Wolf

     Un puñado de dientes, en un sobre de terciopelo azul.También eso le quedó de él. San Telmo incrustado en el pecho de una pieza de hotel. Pequeña, fría y agria.

- ¡No podés abrir más despacio! - grita Blanca.
- Disculpame… es la puerta.
- ¿Trajiste eso?
- No… pero yo… ahora te explico.
- ¿No los trajiste? - dice Blanca, los ojos fijos en la remera de terciopelo azul de ella. Blanca. Sentada en el sofá, las piernas cruzadas, las manos sobre la rodillas.

      El bebé duerme boca abajo. Lo abriga hasta la nariz porque siente que va a salir un bigote, los dientes filosos del padre.

- ¿Los trajiste?
- Es que… es que no es tan fácil, es complicado… yo intento pero no es tan fácil.
- Ya sabía, pasa que sos una charlatana, es la segunda vez.
- Mirá, Blanca, disculpame pero…
- ¿Y para qué prometés?, ¿para qué divagás?

Está a punto de contestarle, la boca abierta, el pecho hacia adelante.
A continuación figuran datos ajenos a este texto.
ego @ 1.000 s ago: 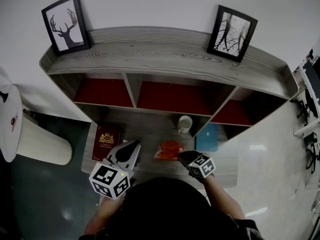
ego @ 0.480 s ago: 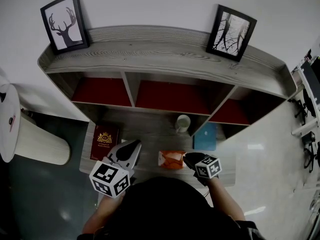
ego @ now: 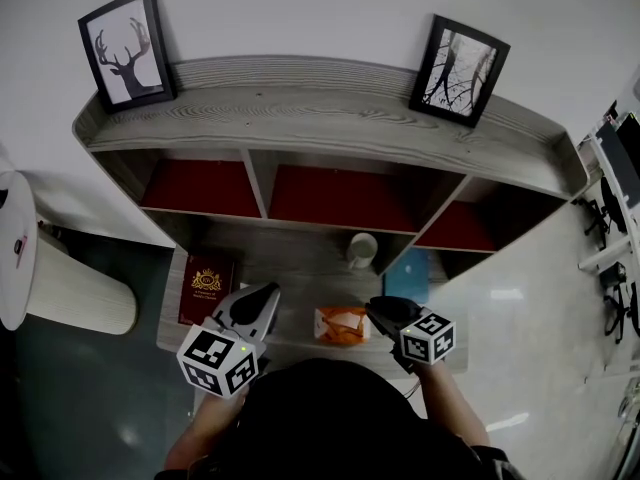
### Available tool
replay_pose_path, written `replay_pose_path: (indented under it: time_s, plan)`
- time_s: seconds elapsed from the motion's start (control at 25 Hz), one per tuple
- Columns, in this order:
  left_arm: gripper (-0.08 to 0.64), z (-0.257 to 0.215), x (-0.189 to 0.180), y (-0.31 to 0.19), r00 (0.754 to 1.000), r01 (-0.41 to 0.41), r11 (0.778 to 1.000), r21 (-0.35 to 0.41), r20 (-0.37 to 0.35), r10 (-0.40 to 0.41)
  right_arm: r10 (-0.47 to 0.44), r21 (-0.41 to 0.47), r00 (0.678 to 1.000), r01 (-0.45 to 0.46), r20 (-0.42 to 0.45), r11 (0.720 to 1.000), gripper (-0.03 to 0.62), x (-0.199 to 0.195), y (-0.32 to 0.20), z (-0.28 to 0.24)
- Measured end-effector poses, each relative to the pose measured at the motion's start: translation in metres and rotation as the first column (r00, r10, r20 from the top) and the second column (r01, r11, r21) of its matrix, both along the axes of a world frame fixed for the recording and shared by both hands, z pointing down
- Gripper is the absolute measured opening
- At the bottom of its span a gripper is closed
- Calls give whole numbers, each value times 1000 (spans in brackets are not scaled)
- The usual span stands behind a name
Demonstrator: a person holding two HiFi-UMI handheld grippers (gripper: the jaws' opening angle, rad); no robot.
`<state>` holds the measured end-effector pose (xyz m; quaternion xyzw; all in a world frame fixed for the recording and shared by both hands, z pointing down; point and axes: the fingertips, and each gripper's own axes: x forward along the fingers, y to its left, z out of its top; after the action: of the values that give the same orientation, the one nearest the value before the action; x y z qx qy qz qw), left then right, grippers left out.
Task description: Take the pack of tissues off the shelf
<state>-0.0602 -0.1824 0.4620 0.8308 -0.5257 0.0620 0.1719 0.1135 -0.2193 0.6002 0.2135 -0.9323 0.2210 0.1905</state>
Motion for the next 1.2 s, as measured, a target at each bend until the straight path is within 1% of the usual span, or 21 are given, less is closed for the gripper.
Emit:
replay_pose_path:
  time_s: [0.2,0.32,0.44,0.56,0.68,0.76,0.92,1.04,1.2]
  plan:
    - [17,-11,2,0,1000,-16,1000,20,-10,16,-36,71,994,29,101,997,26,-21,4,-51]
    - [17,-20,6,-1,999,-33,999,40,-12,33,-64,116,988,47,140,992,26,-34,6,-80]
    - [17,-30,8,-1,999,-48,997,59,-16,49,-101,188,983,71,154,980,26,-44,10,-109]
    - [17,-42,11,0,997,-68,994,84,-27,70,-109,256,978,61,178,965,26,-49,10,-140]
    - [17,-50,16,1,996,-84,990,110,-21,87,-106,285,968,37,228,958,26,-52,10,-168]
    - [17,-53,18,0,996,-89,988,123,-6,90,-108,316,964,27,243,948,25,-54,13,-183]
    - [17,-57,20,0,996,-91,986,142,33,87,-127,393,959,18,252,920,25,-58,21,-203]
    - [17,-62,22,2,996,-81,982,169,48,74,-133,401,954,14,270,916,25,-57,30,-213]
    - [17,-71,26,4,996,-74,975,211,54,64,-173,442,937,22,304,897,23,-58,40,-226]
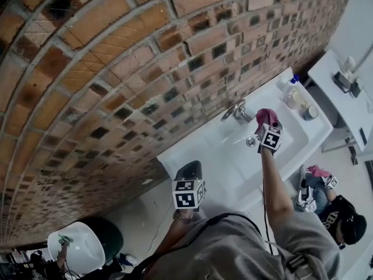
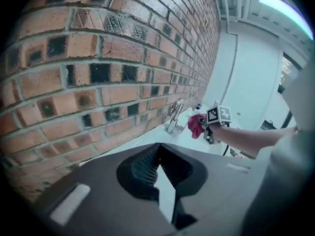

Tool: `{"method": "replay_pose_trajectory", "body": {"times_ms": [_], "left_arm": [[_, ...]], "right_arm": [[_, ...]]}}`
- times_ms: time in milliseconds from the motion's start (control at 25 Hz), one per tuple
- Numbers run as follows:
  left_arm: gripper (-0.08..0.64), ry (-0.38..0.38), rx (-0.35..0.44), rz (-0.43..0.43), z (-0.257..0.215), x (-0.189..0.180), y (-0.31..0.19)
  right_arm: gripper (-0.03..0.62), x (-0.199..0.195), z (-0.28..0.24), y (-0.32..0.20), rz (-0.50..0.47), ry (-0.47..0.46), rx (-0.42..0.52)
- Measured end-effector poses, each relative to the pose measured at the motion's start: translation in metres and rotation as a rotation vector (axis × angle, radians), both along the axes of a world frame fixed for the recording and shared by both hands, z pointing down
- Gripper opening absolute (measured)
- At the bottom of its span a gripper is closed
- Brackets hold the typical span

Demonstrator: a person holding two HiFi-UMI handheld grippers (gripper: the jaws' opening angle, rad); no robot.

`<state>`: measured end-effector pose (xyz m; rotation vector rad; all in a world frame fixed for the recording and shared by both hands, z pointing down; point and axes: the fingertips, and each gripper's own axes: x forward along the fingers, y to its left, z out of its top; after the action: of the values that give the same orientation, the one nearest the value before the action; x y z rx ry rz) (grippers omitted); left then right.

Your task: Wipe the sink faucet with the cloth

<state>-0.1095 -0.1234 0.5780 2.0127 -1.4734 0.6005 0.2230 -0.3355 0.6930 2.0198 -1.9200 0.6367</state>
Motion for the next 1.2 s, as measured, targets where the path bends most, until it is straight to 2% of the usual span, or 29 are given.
{"method": "replay_pose_trajectory", "body": {"times_ms": [40,120,160,240,360,400,440,480,560,600,640,680,760,840,920,1000,1080,1120,1200], "left_arm": [[0.02,-0.001,-0.002,-0.002,0.001,-0.001,0.002],[0.02,-0.003,-0.003,-0.003,0.001,-0.002,0.004],[0.02,-0.004,-0.004,-0.004,0.002,-0.002,0.005],[0.02,-0.004,-0.006,-0.007,0.003,-0.003,0.004],[0.02,-0.004,-0.006,-0.013,0.004,-0.005,0.001],[0.02,-0.004,-0.006,-0.014,0.004,-0.005,0.001],[0.02,-0.003,-0.008,-0.015,0.003,-0.005,0.002],[0.02,-0.002,-0.009,-0.018,0.003,-0.006,0.003],[0.02,0.001,-0.007,-0.032,0.002,-0.01,0.002],[0.02,0.001,-0.005,-0.04,0.002,-0.013,0.0],[0.02,0.0,-0.005,-0.049,0.003,-0.016,-0.003],[0.02,0.0,-0.008,-0.056,0.004,-0.019,-0.005],[0.02,0.003,-0.017,-0.063,0.008,-0.02,-0.005],[0.02,0.008,-0.02,-0.051,0.009,-0.014,-0.004],[0.02,0.01,-0.018,-0.036,0.008,-0.009,-0.004],[0.02,0.009,-0.018,-0.033,0.009,-0.008,-0.005],[0.02,0.009,-0.021,-0.035,0.01,-0.009,-0.005],[0.02,0.009,-0.023,-0.037,0.011,-0.01,-0.005],[0.02,0.008,-0.024,-0.039,0.012,-0.011,-0.005]], "right_arm": [[0.037,-0.002,0.016,-0.004,-0.008,-0.073,-0.038],[0.037,-0.036,0.046,0.0,-0.085,-0.246,-0.155],[0.037,-0.057,0.058,0.004,-0.13,-0.284,-0.201],[0.038,-0.093,0.068,0.012,-0.21,-0.254,-0.233],[0.037,-0.163,0.063,0.031,-0.462,-0.271,-0.265],[0.037,-0.174,0.06,0.036,-0.5,-0.239,-0.268],[0.037,-0.171,0.052,0.037,-0.473,-0.188,-0.237],[0.037,-0.157,0.037,0.033,-0.392,-0.16,-0.175],[0.037,-0.117,-0.002,0.014,-0.205,-0.183,-0.018],[0.037,-0.1,-0.016,0.0,-0.153,-0.181,0.033],[0.037,-0.09,-0.019,-0.014,-0.136,-0.163,0.044],[0.037,-0.087,-0.012,-0.026,-0.15,-0.145,0.013],[0.038,-0.101,0.019,-0.035,-0.233,-0.117,-0.12],[0.038,-0.114,0.044,-0.028,-0.303,-0.021,-0.21],[0.037,-0.115,0.048,-0.025,-0.329,0.117,-0.182],[0.035,-0.118,0.046,-0.023,-0.345,0.172,-0.141],[0.035,-0.123,0.049,-0.019,-0.397,0.148,-0.151],[0.035,-0.128,0.054,-0.014,-0.449,0.116,-0.189],[0.034,-0.147,0.07,0.011,-0.604,0.024,-0.348]]}}
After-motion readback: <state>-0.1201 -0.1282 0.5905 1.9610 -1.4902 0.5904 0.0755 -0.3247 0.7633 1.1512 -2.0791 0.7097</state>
Está a punto y entonces Blanca se ríe, se ríe como siempre. Como cada vez que le contaba sobre él, cada vez que le mostraba una región de su cuerpo como quien espera una caricia. Blanca se ríe como siempre.

- Loca, nena… sos loca.

Se sienta. Vuelve a mirar al bebé con una mueca de ausencia, que se transforma rápidamente en otra cosa. Una cosa oculta pero repetida, que respira sobre el piso y las paredes.

- ¿Me das un pucho?
- Tomá.
- Es difícil pero se puede, Blanca, yo sé que se puede. El tren hasta Jujuy, de ahí a pie hasta Eloisa, yo sé que es mucho, que es peligroso, que pocos llegan, Blanca, pero hay que intentarlo, después de Eloisa a Wolf no son más de cien kilómetros, y entonces el mar.
- ¿En serio pensás que es como te dijo?
- Yo le creo.
- Le creías, me parece. ¿Supiste algo?
- No.
- Para mí estaba psicótico, yo nunca escuché de ese lugar. Dice Blanca.
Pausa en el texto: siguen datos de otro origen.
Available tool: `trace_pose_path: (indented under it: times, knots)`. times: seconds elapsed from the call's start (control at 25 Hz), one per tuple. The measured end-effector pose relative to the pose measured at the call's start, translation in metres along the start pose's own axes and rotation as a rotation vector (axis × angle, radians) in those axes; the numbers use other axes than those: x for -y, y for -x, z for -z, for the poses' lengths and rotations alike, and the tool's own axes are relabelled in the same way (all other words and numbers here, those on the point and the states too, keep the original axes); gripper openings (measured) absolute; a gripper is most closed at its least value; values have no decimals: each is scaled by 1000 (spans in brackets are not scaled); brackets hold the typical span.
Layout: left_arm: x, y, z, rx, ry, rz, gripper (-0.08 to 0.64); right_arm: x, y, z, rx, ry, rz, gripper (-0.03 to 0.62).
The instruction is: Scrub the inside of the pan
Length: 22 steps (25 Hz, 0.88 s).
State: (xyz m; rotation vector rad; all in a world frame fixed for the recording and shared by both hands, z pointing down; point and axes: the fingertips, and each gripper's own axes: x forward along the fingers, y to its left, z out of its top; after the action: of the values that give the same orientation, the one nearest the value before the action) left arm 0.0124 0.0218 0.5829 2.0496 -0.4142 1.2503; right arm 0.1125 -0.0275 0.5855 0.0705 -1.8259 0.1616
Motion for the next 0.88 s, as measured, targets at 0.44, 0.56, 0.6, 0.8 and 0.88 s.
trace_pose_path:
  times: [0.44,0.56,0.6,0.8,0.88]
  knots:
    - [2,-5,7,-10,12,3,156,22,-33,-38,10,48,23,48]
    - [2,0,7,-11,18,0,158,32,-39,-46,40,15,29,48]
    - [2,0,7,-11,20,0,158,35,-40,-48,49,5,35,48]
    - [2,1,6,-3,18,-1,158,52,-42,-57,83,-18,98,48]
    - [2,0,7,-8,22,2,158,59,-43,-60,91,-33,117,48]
      Se le aparece el bigote quemado por el tabaco, amarillo. Se le aparece la foto que él le había mostrado. Una torre blanca emergiendo del mar, chocándose con las nubes. Personas como puntos en cada ventana, cientos de ventanas. Ciudad extraña -dice en voz baja-. Galerías que desembocan en jardines, donde huertas y estanques y plantas acuáticas de tallo largo y flores rojas, que se abren con la luna y se cierran con el día. Salones con las paredes de caña, el piso con mosaicos mayas, coloridos. Fuentes de granito. Animales sueltos, libres. Salas donde las familias trabajan con alpaca y piedra, organizados, con sus Juntas de Buen Gobierno. Cada quien recibe lo que le corresponde y a cada quien le corresponde mucho, allá, en Wolf. Donde bienaventurados los que buscan porque encontrarán el cielo.
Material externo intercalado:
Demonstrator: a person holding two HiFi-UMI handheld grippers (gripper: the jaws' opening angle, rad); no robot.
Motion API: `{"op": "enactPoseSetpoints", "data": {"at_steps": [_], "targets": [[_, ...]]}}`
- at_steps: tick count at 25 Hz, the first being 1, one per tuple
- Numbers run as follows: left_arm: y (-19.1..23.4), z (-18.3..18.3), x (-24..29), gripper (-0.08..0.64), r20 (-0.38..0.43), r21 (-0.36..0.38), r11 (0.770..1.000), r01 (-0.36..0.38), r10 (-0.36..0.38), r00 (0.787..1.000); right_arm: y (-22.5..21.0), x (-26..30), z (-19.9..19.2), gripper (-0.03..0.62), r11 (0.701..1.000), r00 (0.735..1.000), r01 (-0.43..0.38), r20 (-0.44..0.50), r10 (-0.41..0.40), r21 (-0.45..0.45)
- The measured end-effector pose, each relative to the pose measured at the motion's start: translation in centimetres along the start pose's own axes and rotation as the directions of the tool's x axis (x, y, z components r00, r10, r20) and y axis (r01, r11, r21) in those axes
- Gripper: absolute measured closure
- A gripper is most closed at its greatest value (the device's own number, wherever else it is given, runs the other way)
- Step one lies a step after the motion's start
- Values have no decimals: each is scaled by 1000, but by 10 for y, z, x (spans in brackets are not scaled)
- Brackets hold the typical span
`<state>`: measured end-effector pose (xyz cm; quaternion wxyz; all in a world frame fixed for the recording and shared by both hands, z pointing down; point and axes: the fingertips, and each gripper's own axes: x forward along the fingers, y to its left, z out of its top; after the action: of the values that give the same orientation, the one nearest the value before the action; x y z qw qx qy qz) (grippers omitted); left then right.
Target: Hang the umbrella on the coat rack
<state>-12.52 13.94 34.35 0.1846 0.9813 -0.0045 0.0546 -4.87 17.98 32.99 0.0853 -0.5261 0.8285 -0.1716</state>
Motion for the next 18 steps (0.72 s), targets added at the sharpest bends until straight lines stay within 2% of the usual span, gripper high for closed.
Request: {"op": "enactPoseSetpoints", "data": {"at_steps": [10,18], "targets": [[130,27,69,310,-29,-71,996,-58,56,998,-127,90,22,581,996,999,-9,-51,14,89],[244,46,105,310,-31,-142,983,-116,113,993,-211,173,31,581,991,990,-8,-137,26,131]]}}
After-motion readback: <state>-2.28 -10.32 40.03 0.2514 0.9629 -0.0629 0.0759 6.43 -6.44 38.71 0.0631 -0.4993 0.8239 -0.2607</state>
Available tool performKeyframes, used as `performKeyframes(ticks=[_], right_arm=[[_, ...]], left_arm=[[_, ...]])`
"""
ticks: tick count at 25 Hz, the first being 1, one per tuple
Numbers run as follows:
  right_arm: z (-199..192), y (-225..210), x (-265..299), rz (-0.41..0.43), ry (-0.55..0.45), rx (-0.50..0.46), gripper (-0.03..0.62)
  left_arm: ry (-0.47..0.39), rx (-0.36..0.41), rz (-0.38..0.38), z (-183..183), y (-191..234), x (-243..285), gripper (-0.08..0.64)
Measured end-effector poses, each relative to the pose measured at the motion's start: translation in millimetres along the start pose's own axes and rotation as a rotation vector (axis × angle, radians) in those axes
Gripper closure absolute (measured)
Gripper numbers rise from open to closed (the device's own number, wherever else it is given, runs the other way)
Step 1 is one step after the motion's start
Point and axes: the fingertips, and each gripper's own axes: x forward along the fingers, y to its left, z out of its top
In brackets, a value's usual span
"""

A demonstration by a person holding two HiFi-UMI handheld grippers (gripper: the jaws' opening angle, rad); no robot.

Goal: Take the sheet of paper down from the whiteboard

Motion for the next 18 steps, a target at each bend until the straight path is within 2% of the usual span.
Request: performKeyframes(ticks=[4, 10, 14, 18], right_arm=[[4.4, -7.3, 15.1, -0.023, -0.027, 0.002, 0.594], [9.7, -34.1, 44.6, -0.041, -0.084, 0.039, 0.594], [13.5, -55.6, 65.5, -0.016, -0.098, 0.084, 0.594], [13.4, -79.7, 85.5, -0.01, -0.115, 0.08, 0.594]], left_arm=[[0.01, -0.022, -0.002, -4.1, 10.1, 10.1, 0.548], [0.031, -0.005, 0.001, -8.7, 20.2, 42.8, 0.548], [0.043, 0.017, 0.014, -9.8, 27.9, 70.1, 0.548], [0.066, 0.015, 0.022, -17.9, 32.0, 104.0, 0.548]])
     Cuesta advertir las manchas. Cuesta darse cuenta que ella está llorando, sentada sobre la cama, apretando la frazada con fuerza. Blanca se durmió. Sólo se oye su ronquido viejo, rubio y mal pintado, con tacos altos, remera de lycra apretándole la panza, acentuando la flacidez y el pecho que le falta, porque el algodón es barato, poco y la asimetría evidente. Se oye su ronquido. Se oye Wolf y los pasajes que no consigue. Y él y los pedazos de él descociéndose en la profundidad de la tierra. Esperar. Debajo de la cama, las valijas.


      Se para, se acerca. Le saca el atado. Prende un cigarrillo. Fuma durante unos segundos. Lo tira. Observa. El algodón empieza a arder, comiéndose la lycra y los ronquidos. Cierra la puerta, sosteniendo con fuerza al bebé y la imagen de una torre blanca, emergiendo del agua, chocándose con las nubes.